Since the film material was brittle (see Figure 6a; Supplementary Figure S1; Figure S2a,b,d,f), for the subsequent studies of the long-term stability of samples from solid-phase modified chitosan we only used porous 3D scaffolds.
On days 60 and 90 after the implantation, there were no macroscopic signs of scaffold biodegradation. On day 60 after implantation, focal changes in the tinctorial properties of the scaffolds became noticeable (Figure 6c; Supplementary Figure S5; Table S1). We clearly observed these changes in the scaffold septa (mainly near macrophages and giant cells), which had small foci of lysis of scaffold material. These changes slightly increased on day 90 (Figure 6d; Supplementary Figure S6; Tables S1 and S2). The tissue reaction to scaffolds did not significantly differ during all the post-implantation periods, except for a decrease in the maximum capsule thickness (Supplementary Figure S4c).
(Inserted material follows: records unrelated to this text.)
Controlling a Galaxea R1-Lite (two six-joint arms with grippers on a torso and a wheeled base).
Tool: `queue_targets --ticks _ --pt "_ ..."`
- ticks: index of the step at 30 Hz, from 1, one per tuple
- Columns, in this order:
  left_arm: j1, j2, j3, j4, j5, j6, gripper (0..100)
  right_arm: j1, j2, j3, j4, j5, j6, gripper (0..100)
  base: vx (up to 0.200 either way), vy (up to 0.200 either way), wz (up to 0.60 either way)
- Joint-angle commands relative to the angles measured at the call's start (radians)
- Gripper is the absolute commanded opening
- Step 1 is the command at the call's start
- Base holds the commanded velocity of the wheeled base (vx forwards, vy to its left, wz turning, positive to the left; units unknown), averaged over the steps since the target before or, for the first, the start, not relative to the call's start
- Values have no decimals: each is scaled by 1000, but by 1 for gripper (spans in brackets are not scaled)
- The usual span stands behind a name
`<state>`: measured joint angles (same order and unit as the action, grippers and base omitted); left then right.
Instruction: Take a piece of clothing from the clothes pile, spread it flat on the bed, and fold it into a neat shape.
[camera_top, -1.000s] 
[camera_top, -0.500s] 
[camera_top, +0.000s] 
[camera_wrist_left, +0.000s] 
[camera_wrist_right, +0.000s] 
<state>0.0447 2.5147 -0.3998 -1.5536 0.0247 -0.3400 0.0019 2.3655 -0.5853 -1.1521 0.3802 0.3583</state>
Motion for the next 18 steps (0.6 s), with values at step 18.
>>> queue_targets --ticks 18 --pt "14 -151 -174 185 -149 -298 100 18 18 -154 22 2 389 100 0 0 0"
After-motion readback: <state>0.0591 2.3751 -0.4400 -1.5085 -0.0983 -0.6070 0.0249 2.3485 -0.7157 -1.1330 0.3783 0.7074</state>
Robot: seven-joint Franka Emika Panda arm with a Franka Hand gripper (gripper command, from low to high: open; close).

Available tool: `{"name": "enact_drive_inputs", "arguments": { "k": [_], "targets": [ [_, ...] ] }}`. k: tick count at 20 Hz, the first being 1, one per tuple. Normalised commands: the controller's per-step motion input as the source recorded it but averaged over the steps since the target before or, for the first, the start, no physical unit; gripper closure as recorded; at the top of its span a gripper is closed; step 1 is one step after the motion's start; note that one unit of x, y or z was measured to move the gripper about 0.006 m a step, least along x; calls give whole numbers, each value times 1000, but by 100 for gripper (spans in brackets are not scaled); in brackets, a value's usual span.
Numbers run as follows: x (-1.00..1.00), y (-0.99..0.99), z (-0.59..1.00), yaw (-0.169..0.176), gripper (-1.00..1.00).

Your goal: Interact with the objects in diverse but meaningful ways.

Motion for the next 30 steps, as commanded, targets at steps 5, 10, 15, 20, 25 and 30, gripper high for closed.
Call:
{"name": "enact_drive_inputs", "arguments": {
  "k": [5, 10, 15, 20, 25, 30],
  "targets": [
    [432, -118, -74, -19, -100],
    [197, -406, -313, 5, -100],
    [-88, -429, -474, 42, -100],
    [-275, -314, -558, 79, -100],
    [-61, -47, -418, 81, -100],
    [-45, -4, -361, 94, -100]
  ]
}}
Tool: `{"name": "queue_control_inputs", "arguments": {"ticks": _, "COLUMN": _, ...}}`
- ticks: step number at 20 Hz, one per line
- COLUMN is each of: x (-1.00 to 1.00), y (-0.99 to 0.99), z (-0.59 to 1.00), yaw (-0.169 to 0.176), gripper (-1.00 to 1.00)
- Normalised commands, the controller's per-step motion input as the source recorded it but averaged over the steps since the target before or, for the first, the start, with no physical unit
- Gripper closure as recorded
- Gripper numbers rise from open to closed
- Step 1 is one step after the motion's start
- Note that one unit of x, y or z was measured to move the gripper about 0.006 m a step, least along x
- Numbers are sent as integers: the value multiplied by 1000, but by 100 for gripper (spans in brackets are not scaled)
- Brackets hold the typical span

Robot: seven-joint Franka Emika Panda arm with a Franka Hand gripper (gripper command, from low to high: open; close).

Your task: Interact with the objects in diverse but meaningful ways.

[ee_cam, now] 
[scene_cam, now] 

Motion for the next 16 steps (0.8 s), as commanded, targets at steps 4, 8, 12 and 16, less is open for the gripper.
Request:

Additionally, we observed the intensification of connective tissue ingrowth and vascularization and a giant cell reaction, the connective tissue around and inside the 3D scaffolds became more mature, grew deeper, but it did not fill the scaffold pores completely (Supplementary Tables S1 and S2).
In summary, the implanted films and 3D scaffolds caused the foreign body reaction with the development of fibrosis without any necrosis or dystrophy in surrounding tissues, which was generally similar to the morphological results in other experiments [53,54,55,56,57,58,59].
The resorption of chitosan-based materials was also confirmed by basophilicity in other studies [54,56]. Kim et al. [56] used hematoxylin and eosin staining combined with Luxol fast blue. They suggested that, when chitosan degrades with lysozyme, the hydrolyzed β1–4 glycosidic bond results in the formation of a free anomeric hydroxyl group on the cleaved residue. Together with the C2-amino group, it is capable of forming a complex with aluminum-containing hematoxylin dye. Apparently, introduction of allyl groups does not block the access of enzymes (lysozyme, chitinase, chitosanase, glucosaminidase) capable of breaking glycosidic bonds in chitosan [60]. There is no detailed study of the relationship between the tinctorial and physicochemical characteristics of chitosan with respect to other dyes.
It should be added that in our study, there were no necrotic tissue changes or acute inflammatory reactions, reported in a number of other studies on chitosan implantation [53,55,57,58]. Most likely, we suppressed the neutrophil infiltration by introducing allyl groups in the chitosan structure, which led to an increase in the basic properties of a chitosan molecule’s fragments. This result, in turn, was similar to the proposals [57,59,61,62,63] to increase the amino group concentration (or decrease N-acetylation of chitosan) to reduce the chemotactic effect of chitosan on neutrophils.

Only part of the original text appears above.